### What the task asks
Show, from the records below, all lines that contain the word "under".

Exercise material Start Marker

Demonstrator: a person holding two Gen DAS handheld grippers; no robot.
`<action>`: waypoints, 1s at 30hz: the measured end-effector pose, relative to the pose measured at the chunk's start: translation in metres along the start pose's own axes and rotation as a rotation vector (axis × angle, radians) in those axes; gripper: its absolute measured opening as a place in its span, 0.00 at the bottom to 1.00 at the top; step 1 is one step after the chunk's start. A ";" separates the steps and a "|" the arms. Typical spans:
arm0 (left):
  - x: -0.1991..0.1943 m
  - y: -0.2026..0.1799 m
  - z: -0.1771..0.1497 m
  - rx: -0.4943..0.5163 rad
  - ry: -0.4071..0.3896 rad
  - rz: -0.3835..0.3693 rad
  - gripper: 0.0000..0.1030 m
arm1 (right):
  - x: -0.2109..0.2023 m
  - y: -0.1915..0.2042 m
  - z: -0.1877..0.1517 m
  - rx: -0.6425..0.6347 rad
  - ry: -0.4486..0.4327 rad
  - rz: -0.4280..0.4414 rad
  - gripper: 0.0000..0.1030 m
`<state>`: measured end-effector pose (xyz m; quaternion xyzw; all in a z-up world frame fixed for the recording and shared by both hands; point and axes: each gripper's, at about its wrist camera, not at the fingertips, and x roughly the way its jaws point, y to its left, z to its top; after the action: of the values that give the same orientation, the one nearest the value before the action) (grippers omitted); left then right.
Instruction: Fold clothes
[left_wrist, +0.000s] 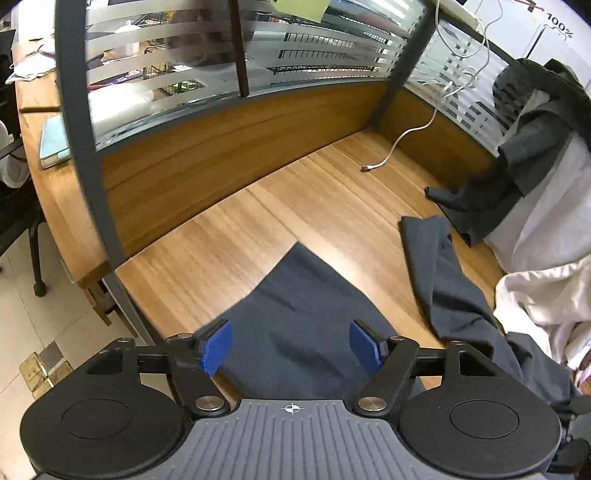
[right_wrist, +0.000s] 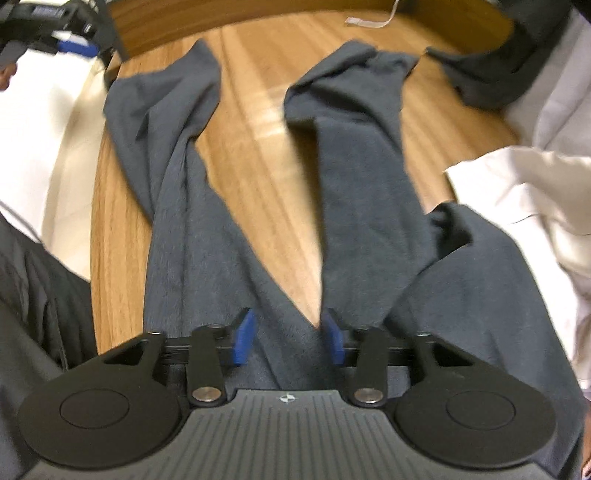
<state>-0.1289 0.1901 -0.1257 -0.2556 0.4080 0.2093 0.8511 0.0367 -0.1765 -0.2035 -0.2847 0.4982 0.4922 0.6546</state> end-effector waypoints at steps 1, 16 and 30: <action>0.003 -0.001 0.002 0.003 -0.003 0.001 0.72 | 0.000 -0.001 -0.001 0.005 0.007 0.018 0.04; 0.065 -0.019 0.035 -0.028 0.062 -0.103 0.81 | -0.094 -0.018 -0.040 0.255 -0.203 -0.350 0.02; 0.119 -0.097 0.040 0.062 0.235 -0.187 0.84 | -0.120 0.046 -0.081 0.359 -0.211 -0.154 0.02</action>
<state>0.0184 0.1560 -0.1738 -0.2891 0.4854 0.0851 0.8207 -0.0384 -0.2738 -0.1135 -0.1477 0.4832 0.3711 0.7791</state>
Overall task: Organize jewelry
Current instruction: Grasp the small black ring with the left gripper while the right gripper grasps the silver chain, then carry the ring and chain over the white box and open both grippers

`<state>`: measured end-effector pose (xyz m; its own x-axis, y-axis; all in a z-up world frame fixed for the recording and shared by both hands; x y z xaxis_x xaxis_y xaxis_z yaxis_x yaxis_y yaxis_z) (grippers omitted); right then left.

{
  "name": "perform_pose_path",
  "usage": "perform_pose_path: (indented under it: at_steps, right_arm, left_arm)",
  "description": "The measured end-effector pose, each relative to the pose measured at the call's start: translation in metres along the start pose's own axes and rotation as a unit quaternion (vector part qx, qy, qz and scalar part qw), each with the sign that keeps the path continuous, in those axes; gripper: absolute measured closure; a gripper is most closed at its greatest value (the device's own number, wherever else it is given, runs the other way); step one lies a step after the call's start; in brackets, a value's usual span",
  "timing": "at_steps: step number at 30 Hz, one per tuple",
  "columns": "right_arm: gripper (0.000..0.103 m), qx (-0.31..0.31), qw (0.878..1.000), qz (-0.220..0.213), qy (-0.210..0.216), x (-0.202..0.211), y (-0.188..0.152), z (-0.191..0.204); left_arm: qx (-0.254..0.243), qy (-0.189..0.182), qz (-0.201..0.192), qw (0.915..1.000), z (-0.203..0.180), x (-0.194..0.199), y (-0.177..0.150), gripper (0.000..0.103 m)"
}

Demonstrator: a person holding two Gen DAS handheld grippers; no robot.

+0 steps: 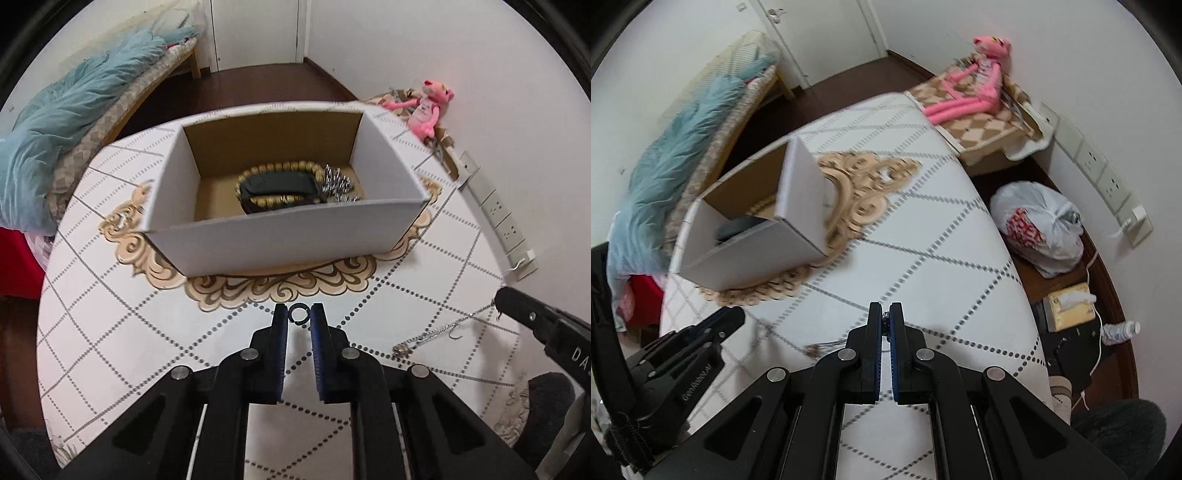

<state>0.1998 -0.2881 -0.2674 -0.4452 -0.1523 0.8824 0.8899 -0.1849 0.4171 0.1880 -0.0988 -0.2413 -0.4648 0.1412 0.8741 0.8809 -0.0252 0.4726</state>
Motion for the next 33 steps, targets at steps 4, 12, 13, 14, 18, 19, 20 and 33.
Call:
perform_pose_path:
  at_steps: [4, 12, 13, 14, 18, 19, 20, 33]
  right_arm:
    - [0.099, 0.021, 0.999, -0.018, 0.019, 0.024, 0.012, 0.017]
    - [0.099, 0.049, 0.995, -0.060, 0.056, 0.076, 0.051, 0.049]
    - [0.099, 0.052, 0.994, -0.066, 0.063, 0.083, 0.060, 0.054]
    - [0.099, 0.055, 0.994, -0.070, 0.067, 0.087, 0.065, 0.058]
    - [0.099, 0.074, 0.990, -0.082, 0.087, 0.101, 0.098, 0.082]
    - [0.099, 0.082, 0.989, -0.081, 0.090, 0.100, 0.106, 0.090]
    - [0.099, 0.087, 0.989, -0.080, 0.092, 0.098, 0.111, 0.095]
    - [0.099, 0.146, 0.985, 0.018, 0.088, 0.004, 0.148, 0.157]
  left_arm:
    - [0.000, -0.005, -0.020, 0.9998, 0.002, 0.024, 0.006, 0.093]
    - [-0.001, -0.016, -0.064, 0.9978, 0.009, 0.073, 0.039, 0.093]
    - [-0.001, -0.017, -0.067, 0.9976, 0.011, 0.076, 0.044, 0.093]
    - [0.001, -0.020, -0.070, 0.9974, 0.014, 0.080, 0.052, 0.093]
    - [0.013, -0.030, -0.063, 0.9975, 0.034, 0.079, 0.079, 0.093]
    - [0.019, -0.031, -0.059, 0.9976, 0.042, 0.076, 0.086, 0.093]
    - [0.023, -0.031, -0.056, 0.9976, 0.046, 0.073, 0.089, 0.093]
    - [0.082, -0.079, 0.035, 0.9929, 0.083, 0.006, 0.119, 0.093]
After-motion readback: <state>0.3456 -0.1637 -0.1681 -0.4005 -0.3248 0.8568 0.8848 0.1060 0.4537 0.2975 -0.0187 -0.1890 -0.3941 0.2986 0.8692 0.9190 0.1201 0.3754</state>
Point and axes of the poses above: each gripper's, at about its wrist camera, not at the fingertips, and x roughly against the way its jaws point, z to its left, y to its top, the point moved 6 cm from there along -x, roughly the way its jaws point, and after that the axes turned 4 degrees about -y, right-handed, at the moved point
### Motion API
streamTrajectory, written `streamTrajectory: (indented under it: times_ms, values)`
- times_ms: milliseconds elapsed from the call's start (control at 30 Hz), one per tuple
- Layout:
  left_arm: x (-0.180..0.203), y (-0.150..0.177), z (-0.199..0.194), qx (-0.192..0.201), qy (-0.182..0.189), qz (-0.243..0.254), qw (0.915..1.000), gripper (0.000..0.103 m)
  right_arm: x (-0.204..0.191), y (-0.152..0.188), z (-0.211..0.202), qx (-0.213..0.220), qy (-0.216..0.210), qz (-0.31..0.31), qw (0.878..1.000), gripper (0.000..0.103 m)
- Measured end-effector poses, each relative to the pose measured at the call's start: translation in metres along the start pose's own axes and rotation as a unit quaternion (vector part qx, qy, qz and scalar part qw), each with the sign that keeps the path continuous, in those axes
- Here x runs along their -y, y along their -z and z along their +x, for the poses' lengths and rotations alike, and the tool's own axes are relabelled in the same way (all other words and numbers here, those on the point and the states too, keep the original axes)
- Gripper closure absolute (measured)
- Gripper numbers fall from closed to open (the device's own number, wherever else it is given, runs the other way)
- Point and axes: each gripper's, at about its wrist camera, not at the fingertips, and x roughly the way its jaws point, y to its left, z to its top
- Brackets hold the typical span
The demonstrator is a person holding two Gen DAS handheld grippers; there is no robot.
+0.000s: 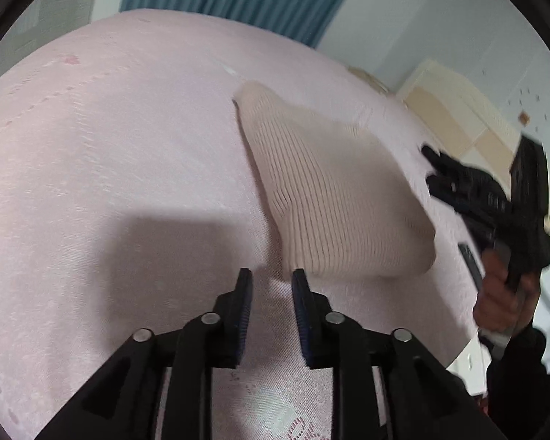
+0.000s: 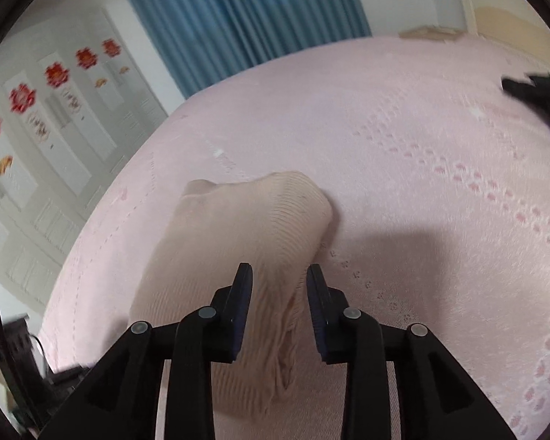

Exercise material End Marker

### Answer to this problem
  "usage": "perform_pose_path: (indented under it: at_steps, right_arm, left_arm)",
streamTrajectory, written `streamTrajectory: (indented under it: times_ms, values)`

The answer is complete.